Task statement
Pictures excluded, please retype exactly the lines from the start of the data through the line that contains "(258, 103) to (190, 59): 64", both ends kept, and nothing beyond them.

━━━━━ Records shown ━━━━━

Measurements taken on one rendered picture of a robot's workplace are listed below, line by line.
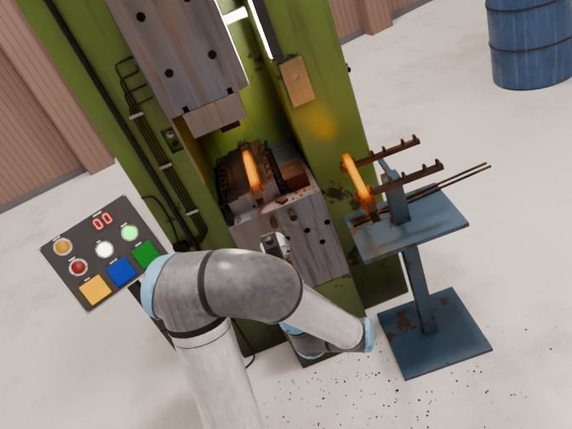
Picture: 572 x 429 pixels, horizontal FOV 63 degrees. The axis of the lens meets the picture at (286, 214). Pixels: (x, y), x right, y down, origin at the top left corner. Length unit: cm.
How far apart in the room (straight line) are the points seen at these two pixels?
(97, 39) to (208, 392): 122
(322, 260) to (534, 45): 256
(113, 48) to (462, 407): 187
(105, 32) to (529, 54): 305
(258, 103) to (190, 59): 64
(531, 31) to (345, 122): 226
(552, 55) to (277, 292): 347
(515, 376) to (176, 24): 183
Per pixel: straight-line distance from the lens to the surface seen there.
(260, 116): 218
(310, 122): 187
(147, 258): 172
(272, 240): 135
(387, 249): 175
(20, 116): 581
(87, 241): 173
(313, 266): 197
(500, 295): 248
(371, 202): 151
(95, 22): 174
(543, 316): 240
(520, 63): 403
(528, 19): 390
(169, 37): 158
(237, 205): 181
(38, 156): 593
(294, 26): 176
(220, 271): 77
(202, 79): 161
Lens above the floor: 186
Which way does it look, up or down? 34 degrees down
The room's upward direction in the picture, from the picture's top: 24 degrees counter-clockwise

━━━━━

Written response
Measurements taken on one rendered picture of a robot's workplace are listed below, line by line.
Picture: 572 x 429 pixels, horizontal FOV 63 degrees. The axis of the lens meets the picture at (286, 214). Pixels: (x, y), x right, y down, origin at the top left corner. Length unit: cm.
How far apart in the room (straight line) are the points seen at these two pixels?
(97, 39) to (208, 392): 122
(322, 260) to (534, 45): 256
(113, 48) to (462, 407): 187
(105, 32) to (529, 54): 305
(258, 103) to (190, 59): 64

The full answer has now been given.